▶ **WHAT IS REQUIRED**:
Go through the material and copy each line in which the word "their" shows up.

▶ **RECORDS FOR THIS EXERCISE**:
* * * * * * *
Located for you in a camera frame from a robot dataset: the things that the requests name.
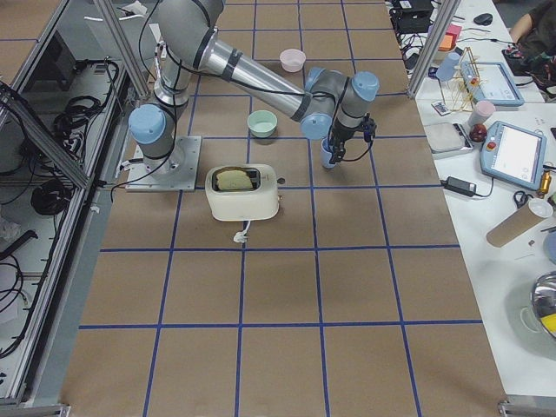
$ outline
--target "bread slice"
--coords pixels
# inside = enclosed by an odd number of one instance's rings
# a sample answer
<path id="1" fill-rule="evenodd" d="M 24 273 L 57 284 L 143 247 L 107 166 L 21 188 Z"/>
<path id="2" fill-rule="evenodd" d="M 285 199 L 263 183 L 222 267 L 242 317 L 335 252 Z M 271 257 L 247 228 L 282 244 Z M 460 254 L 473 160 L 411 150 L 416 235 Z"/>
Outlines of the bread slice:
<path id="1" fill-rule="evenodd" d="M 216 187 L 220 191 L 253 189 L 253 183 L 243 169 L 227 168 L 216 173 Z"/>

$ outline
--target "metal base plate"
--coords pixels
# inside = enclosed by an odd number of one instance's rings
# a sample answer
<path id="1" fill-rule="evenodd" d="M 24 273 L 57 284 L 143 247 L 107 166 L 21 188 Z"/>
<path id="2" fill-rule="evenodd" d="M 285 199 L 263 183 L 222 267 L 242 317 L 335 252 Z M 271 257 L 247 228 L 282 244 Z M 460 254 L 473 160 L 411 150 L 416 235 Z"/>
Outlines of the metal base plate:
<path id="1" fill-rule="evenodd" d="M 172 175 L 155 178 L 149 175 L 138 182 L 127 184 L 128 191 L 194 191 L 197 178 L 197 166 L 199 165 L 199 154 L 201 152 L 202 138 L 200 136 L 178 136 L 175 140 L 176 146 L 181 146 L 185 154 L 185 161 Z M 136 147 L 134 158 L 142 158 L 142 151 Z M 134 181 L 147 174 L 142 163 L 131 165 L 128 181 Z"/>

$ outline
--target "computer mouse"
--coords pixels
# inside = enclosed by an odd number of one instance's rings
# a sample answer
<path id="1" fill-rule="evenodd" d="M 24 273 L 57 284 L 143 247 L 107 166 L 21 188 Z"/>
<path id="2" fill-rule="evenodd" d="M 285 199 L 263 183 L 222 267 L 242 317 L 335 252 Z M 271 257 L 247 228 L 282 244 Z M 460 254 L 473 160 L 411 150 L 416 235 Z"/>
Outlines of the computer mouse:
<path id="1" fill-rule="evenodd" d="M 480 26 L 488 26 L 490 23 L 493 22 L 493 15 L 491 15 L 490 13 L 483 13 L 482 15 L 478 15 L 476 18 L 474 18 L 473 22 Z"/>

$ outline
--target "red apple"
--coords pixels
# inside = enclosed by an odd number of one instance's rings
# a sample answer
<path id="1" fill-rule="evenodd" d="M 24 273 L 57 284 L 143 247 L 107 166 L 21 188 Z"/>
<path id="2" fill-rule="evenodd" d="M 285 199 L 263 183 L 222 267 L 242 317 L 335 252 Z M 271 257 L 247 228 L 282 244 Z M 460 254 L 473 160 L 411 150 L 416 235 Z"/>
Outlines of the red apple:
<path id="1" fill-rule="evenodd" d="M 469 133 L 473 142 L 484 142 L 487 139 L 487 128 L 484 124 L 475 124 Z"/>

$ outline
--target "white table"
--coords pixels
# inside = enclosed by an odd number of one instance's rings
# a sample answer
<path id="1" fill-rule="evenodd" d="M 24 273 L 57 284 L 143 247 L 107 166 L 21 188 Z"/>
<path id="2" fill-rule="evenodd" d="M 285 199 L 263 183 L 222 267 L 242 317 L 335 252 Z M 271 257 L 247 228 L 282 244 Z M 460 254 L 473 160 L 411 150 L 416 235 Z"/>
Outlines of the white table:
<path id="1" fill-rule="evenodd" d="M 491 13 L 493 15 L 493 22 L 488 26 L 478 26 L 473 23 L 473 19 L 482 14 Z M 466 47 L 471 48 L 473 55 L 478 62 L 500 62 L 507 67 L 506 61 L 502 56 L 502 50 L 507 46 L 507 43 L 490 42 L 487 40 L 477 41 L 477 40 L 467 40 L 468 38 L 477 39 L 489 39 L 495 38 L 500 41 L 511 42 L 511 37 L 506 28 L 500 14 L 494 7 L 494 4 L 490 1 L 484 0 L 462 0 L 460 7 L 456 12 L 457 17 L 463 17 L 464 20 L 454 19 L 453 24 L 457 24 L 463 28 L 460 33 L 459 41 L 457 42 L 458 47 L 464 49 Z M 526 83 L 531 80 L 528 76 L 514 76 L 513 80 L 516 84 Z M 451 81 L 449 83 L 443 83 L 442 89 L 444 91 L 444 96 L 448 98 L 451 91 L 455 91 L 456 81 Z M 526 86 L 519 87 L 520 93 L 523 96 L 526 103 L 544 103 L 544 99 L 539 92 L 539 89 L 534 83 L 530 83 Z M 417 93 L 417 100 L 441 100 L 442 93 L 440 91 L 440 85 L 438 80 L 432 78 L 426 78 Z"/>
<path id="2" fill-rule="evenodd" d="M 417 101 L 424 125 L 464 122 L 469 116 L 458 112 L 439 117 L 431 102 Z M 555 115 L 556 104 L 527 103 L 517 111 L 496 112 L 486 125 L 500 120 L 525 129 L 541 129 L 547 138 L 545 161 L 556 162 L 556 141 L 549 129 L 555 125 Z M 450 175 L 475 182 L 478 193 L 488 193 L 491 180 L 480 172 L 479 152 L 475 149 L 437 159 L 440 178 Z M 485 239 L 492 227 L 515 210 L 513 193 L 518 189 L 497 180 L 486 199 L 467 198 L 451 191 L 445 191 L 445 196 L 506 394 L 556 397 L 556 341 L 548 334 L 532 332 L 520 319 L 521 310 L 530 305 L 533 283 L 556 270 L 544 255 L 546 233 L 540 232 L 556 225 L 556 217 L 544 220 L 503 248 L 495 248 Z M 555 191 L 556 180 L 550 193 Z"/>

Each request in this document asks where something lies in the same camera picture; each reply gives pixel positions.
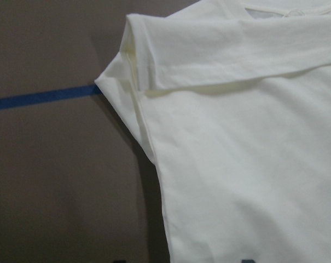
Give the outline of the cream long-sleeve cat shirt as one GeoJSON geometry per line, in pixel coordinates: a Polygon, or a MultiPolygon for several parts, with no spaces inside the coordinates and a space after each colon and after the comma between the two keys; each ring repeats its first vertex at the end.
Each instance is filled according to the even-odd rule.
{"type": "Polygon", "coordinates": [[[129,14],[95,82],[156,166],[171,262],[331,262],[331,1],[129,14]]]}

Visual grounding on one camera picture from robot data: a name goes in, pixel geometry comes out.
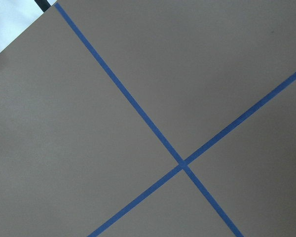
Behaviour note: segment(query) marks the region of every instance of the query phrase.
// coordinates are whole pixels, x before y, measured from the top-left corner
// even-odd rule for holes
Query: gray floor
[[[183,158],[296,71],[296,1],[59,3]],[[86,237],[176,165],[54,7],[0,54],[0,236]],[[296,82],[190,167],[296,236]],[[100,236],[234,235],[181,171]]]

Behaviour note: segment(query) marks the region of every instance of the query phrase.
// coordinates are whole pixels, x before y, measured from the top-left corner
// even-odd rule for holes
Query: blue painter's tape
[[[255,103],[252,107],[250,107],[246,112],[244,112],[241,116],[236,118],[231,124],[225,127],[222,131],[217,133],[212,139],[206,142],[203,146],[197,149],[193,154],[191,154],[188,158],[185,159],[187,164],[193,162],[196,158],[210,149],[213,145],[215,145],[220,139],[234,130],[238,125],[240,125],[243,121],[245,121],[248,117],[254,114],[258,109],[260,109],[263,105],[273,99],[276,95],[278,95],[282,90],[284,90],[287,86],[293,83],[296,80],[296,72],[279,84],[274,90],[260,99],[257,103]]]
[[[283,89],[285,89],[289,84],[291,84],[294,80],[296,80],[296,73],[285,80],[282,84],[280,84],[277,88],[267,94],[264,98],[262,98],[259,102],[253,105],[250,109],[248,109],[243,115],[237,118],[234,122],[228,125],[225,129],[223,129],[220,133],[215,135],[211,140],[205,143],[202,147],[196,150],[193,154],[191,154],[188,158],[183,160],[177,151],[172,147],[169,141],[165,138],[165,136],[161,133],[161,131],[156,127],[156,125],[152,122],[152,120],[148,117],[145,111],[140,107],[137,101],[132,97],[132,95],[127,91],[121,81],[117,78],[117,76],[113,73],[113,71],[108,67],[105,61],[101,58],[98,52],[93,48],[90,42],[85,38],[82,32],[78,29],[75,23],[71,20],[71,18],[67,15],[67,13],[61,8],[61,6],[57,3],[55,7],[58,9],[60,14],[67,21],[72,30],[76,33],[76,35],[80,38],[83,44],[87,47],[93,57],[99,62],[101,67],[105,70],[108,76],[112,79],[112,81],[116,84],[116,86],[120,89],[123,95],[127,98],[130,104],[135,108],[135,110],[139,113],[139,115],[143,118],[146,124],[151,128],[151,130],[155,133],[155,135],[159,138],[161,143],[167,148],[170,154],[174,157],[174,159],[179,163],[179,166],[175,167],[168,174],[162,177],[159,181],[153,184],[150,188],[144,191],[141,195],[139,195],[136,199],[130,202],[127,206],[125,206],[122,210],[120,210],[117,214],[111,217],[108,221],[106,221],[102,226],[96,229],[89,237],[98,236],[105,229],[111,226],[114,222],[116,222],[119,218],[125,215],[128,211],[130,211],[133,207],[135,207],[138,203],[152,194],[156,189],[158,189],[161,185],[171,179],[175,174],[177,174],[181,169],[185,171],[185,173],[189,176],[192,182],[196,185],[196,187],[200,190],[200,192],[204,195],[207,201],[212,205],[215,211],[219,214],[219,216],[225,221],[228,227],[232,230],[232,232],[237,237],[243,237],[234,223],[230,220],[230,218],[226,215],[223,209],[219,206],[219,204],[215,201],[215,199],[211,196],[211,194],[207,191],[204,185],[200,182],[200,180],[196,177],[196,175],[191,171],[188,167],[193,160],[198,158],[201,154],[203,154],[206,150],[212,147],[215,143],[217,143],[220,139],[222,139],[225,135],[227,135],[230,131],[232,131],[236,126],[241,124],[244,120],[246,120],[249,116],[251,116],[254,112],[256,112],[259,108],[261,108],[264,104],[266,104],[269,100],[271,100],[274,96],[280,93]]]
[[[82,34],[79,28],[75,25],[72,19],[68,16],[68,14],[62,9],[62,7],[57,3],[55,7],[67,21],[72,30],[77,34],[83,44],[87,47],[93,57],[98,61],[104,71],[108,74],[108,76],[112,79],[112,81],[116,84],[116,86],[120,89],[126,99],[130,102],[130,104],[135,108],[138,114],[143,118],[146,124],[151,128],[151,130],[155,133],[155,135],[159,138],[161,143],[166,147],[169,153],[174,157],[174,159],[178,162],[179,166],[185,171],[188,177],[192,180],[192,182],[197,186],[200,192],[205,196],[208,202],[212,205],[215,211],[221,216],[221,218],[225,221],[231,231],[237,237],[243,237],[237,227],[234,225],[232,220],[226,215],[226,213],[222,210],[222,208],[218,205],[215,199],[211,196],[211,194],[205,189],[204,185],[199,181],[196,175],[192,172],[192,170],[188,167],[187,163],[181,158],[181,156],[177,153],[177,151],[172,147],[170,142],[165,138],[165,136],[161,133],[161,131],[157,128],[157,126],[152,122],[149,116],[145,113],[145,111],[140,107],[134,97],[128,92],[128,90],[124,87],[121,81],[117,78],[117,76],[113,73],[113,71],[109,68],[106,62],[102,59],[99,53],[95,50],[95,48],[91,45],[91,43],[87,40],[87,38]],[[115,221],[117,221],[120,217],[125,214],[125,211],[122,209],[118,214],[114,215],[110,220],[105,222],[102,228],[99,231],[105,230],[108,226],[112,225]]]

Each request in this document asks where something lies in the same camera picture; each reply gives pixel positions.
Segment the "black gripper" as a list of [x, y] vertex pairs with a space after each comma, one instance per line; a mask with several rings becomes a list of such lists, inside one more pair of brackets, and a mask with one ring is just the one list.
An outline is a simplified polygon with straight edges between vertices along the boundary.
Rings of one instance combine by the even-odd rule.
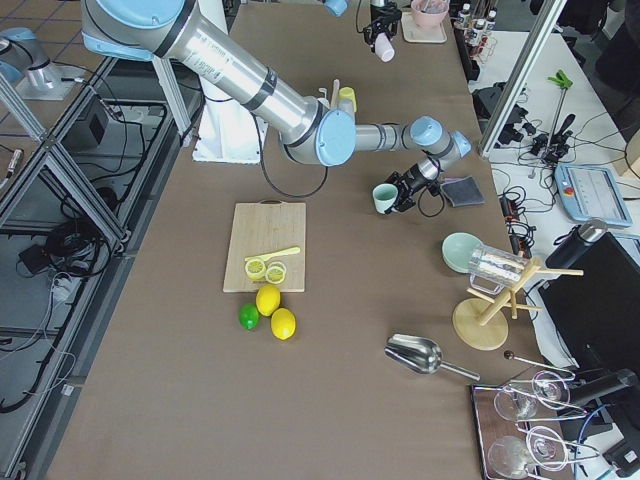
[[413, 195], [425, 188], [430, 183], [430, 179], [418, 167], [411, 167], [403, 174], [397, 171], [392, 172], [385, 183], [398, 188], [398, 197], [384, 211], [385, 214], [391, 214], [393, 212], [402, 213], [414, 207], [416, 201], [412, 198]]
[[379, 30], [383, 30], [388, 40], [393, 40], [398, 32], [398, 25], [402, 12], [396, 4], [370, 5], [370, 25], [363, 28], [365, 43], [371, 50], [375, 49], [375, 42]]

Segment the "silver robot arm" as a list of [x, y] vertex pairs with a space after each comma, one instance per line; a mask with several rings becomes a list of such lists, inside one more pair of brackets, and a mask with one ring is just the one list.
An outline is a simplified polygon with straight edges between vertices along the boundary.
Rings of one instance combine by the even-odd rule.
[[330, 108], [303, 97], [211, 23], [195, 1], [84, 1], [85, 46], [101, 55], [177, 60], [279, 133], [284, 153], [300, 164], [330, 168], [357, 151], [421, 150], [425, 158], [388, 180], [397, 188], [388, 212], [415, 205], [414, 194], [439, 192], [439, 174], [471, 150], [459, 132], [422, 116], [410, 125], [355, 122], [345, 102]]
[[[333, 16], [342, 16], [348, 6], [348, 0], [322, 0], [325, 9]], [[365, 43], [374, 50], [375, 41], [386, 39], [392, 41], [398, 32], [398, 25], [402, 18], [402, 12], [397, 4], [391, 0], [370, 0], [370, 22], [359, 27], [359, 12], [361, 3], [356, 7], [356, 31], [363, 35]]]

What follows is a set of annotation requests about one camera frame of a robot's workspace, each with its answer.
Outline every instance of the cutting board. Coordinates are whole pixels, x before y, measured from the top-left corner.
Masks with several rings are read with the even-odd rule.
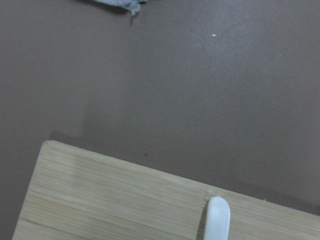
[[[320,217],[66,145],[43,143],[14,240],[202,240],[212,196],[229,240],[320,240]]]

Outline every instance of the white plastic handle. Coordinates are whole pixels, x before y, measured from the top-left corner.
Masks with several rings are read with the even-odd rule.
[[[230,207],[222,197],[209,200],[203,240],[227,240],[230,228]]]

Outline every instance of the wooden board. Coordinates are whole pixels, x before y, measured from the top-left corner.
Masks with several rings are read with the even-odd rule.
[[[320,240],[320,217],[56,141],[46,141],[14,240],[202,240],[212,196],[229,240]]]

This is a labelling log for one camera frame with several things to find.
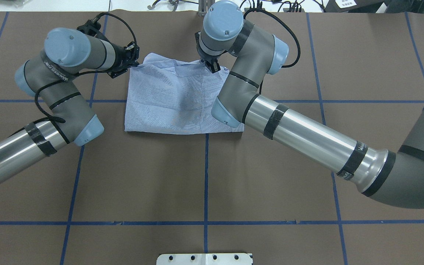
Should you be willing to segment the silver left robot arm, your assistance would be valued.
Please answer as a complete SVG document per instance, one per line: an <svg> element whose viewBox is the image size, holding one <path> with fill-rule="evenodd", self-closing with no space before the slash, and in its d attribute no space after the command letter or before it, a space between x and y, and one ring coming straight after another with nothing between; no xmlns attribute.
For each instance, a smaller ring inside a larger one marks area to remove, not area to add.
<svg viewBox="0 0 424 265"><path fill-rule="evenodd" d="M136 37L126 46L110 42L97 29L55 28L39 55L15 73L17 86L32 96L44 117L0 142L0 184L74 143L83 146L104 126L81 95L74 79L107 73L111 78L138 65Z"/></svg>

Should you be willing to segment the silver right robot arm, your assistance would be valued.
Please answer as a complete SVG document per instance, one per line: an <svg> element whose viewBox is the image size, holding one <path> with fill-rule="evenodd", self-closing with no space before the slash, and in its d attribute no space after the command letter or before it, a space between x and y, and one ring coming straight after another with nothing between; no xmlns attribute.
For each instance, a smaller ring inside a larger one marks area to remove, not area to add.
<svg viewBox="0 0 424 265"><path fill-rule="evenodd" d="M212 4L195 34L207 69L218 58L236 58L211 115L233 128L246 125L264 137L308 156L355 184L358 191L389 206L424 209L424 108L399 150L372 149L259 93L266 74L284 67L289 47L244 18L232 1Z"/></svg>

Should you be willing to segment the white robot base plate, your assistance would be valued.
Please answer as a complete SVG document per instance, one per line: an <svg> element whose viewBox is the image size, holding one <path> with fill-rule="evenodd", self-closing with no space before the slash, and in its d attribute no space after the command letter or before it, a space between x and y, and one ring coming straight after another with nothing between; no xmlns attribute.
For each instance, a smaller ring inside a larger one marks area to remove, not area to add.
<svg viewBox="0 0 424 265"><path fill-rule="evenodd" d="M248 253L186 253L161 254L157 265L253 265L252 254Z"/></svg>

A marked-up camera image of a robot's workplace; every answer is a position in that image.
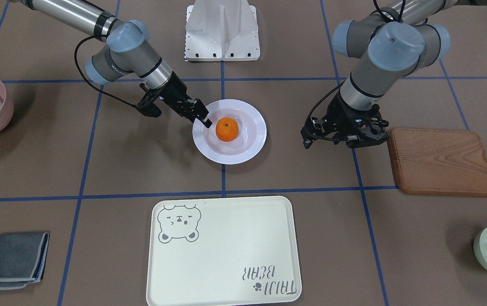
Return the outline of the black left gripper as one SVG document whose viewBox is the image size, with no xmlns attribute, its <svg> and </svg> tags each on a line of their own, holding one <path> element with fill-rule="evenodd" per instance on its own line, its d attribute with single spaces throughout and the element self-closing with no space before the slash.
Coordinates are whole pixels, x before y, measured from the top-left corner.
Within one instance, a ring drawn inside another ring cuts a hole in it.
<svg viewBox="0 0 487 306">
<path fill-rule="evenodd" d="M 313 116 L 315 109 L 331 94 L 330 91 L 321 98 L 306 116 L 300 130 L 305 149 L 309 149 L 319 140 L 332 142 L 334 145 L 344 142 L 351 149 L 373 147 L 388 140 L 386 128 L 389 122 L 382 118 L 378 104 L 373 105 L 370 110 L 355 110 L 337 93 L 330 101 L 325 116 Z"/>
</svg>

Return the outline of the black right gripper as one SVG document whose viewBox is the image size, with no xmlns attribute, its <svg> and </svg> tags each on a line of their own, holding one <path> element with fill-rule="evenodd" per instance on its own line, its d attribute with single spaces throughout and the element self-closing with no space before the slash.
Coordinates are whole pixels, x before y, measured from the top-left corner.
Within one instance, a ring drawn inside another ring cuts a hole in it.
<svg viewBox="0 0 487 306">
<path fill-rule="evenodd" d="M 193 99 L 187 95 L 187 86 L 179 76 L 172 72 L 165 85 L 159 89 L 150 89 L 147 82 L 142 82 L 140 88 L 145 92 L 142 99 L 136 106 L 143 116 L 157 118 L 162 111 L 156 106 L 155 101 L 162 101 L 179 116 L 187 119 L 198 119 L 205 126 L 210 128 L 212 122 L 208 117 L 208 109 L 200 99 Z"/>
</svg>

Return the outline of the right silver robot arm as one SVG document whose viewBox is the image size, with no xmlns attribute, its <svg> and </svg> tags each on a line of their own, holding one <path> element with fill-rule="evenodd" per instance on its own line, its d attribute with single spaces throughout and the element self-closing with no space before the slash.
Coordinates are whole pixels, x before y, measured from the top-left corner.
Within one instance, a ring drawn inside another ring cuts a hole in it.
<svg viewBox="0 0 487 306">
<path fill-rule="evenodd" d="M 122 21 L 86 0 L 24 0 L 22 4 L 86 33 L 83 42 L 96 39 L 104 43 L 84 70 L 78 68 L 92 89 L 99 91 L 100 85 L 134 74 L 142 80 L 144 95 L 129 106 L 143 116 L 159 117 L 162 112 L 155 101 L 160 99 L 179 116 L 211 127 L 206 106 L 187 94 L 185 83 L 150 44 L 150 33 L 141 21 Z"/>
</svg>

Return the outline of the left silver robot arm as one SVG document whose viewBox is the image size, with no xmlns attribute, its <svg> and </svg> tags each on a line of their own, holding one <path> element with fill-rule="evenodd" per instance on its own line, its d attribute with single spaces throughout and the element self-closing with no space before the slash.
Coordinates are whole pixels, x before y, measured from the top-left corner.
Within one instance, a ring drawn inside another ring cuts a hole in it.
<svg viewBox="0 0 487 306">
<path fill-rule="evenodd" d="M 397 0 L 377 6 L 362 20 L 346 20 L 335 29 L 332 46 L 358 59 L 349 76 L 329 91 L 326 114 L 309 113 L 300 131 L 303 145 L 317 140 L 346 143 L 356 149 L 385 143 L 389 122 L 380 114 L 380 99 L 400 78 L 441 60 L 450 49 L 445 27 L 427 22 L 452 7 L 453 0 Z"/>
</svg>

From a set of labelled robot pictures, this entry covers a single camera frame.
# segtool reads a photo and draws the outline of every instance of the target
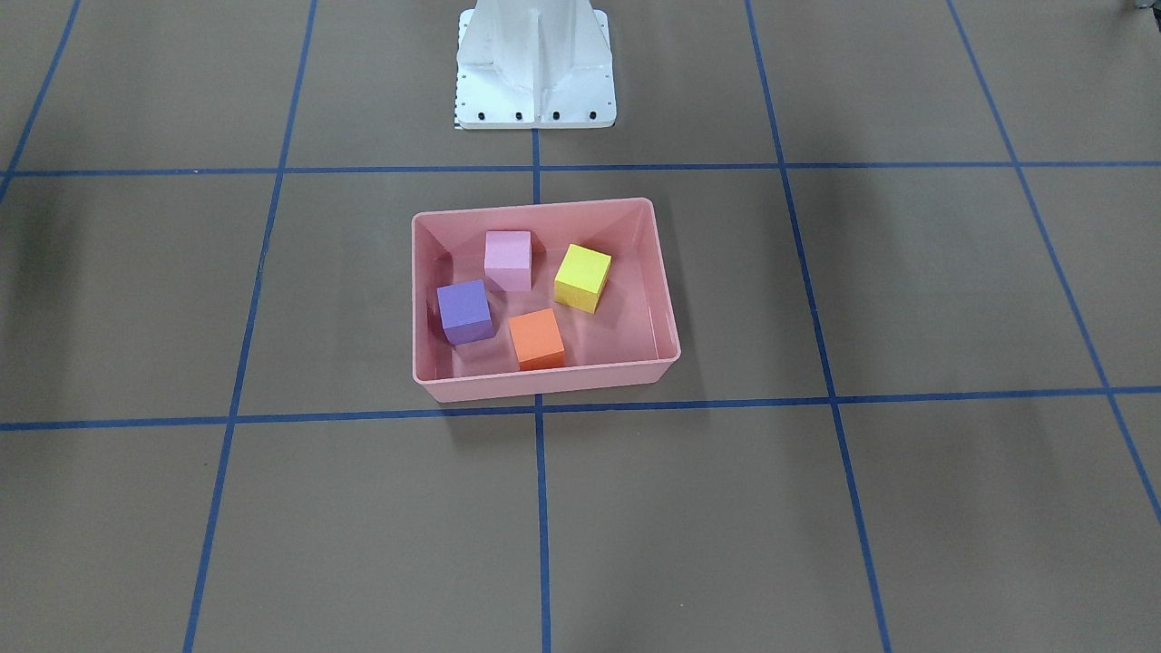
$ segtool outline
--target foam cube
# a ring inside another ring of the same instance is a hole
[[[437,288],[435,295],[447,342],[462,345],[496,335],[483,279]]]
[[[613,257],[608,254],[580,245],[569,245],[553,287],[556,301],[587,313],[597,313],[597,302],[605,290],[612,263]]]
[[[564,367],[564,340],[553,309],[510,317],[509,331],[521,372]]]
[[[506,292],[532,289],[532,232],[489,231],[484,235],[484,277]]]
* * * * * * *
▶ **ANSWER TO THE PROBLEM**:
Return the outline of the black left gripper as one SVG document whose viewBox is the image size, with no xmlns attribute, its <svg> and </svg> tags each on a line of their own, holding one <path> element with fill-rule="evenodd" per instance on its own line, its d attribute with single spaces throughout and the element self-closing with no space before the slash.
Return the outline of the black right gripper as one SVG document whose viewBox is the image size, with no xmlns attribute, its <svg> and </svg> tags each on a line of their own, holding one <path> element with fill-rule="evenodd" per instance on its own line, its d attribute with single spaces throughout and the element self-closing with no space before the slash.
Return the outline of the right silver robot arm as one SVG document whose viewBox is the image size, with no xmlns attribute, its <svg> and </svg> tags each on a line of their own, holding one <path> element with fill-rule="evenodd" per instance on its own line, its d attribute with single spaces throughout and the element self-closing with no space before the slash.
Return the outline of the left silver robot arm as one SVG document whose viewBox is the image size, with no xmlns attribute, its <svg> and </svg> tags each on a line of their own, holding one <path> element with fill-rule="evenodd" per instance on its own line, its d attribute with single spaces throughout and the element self-closing with no space before the slash.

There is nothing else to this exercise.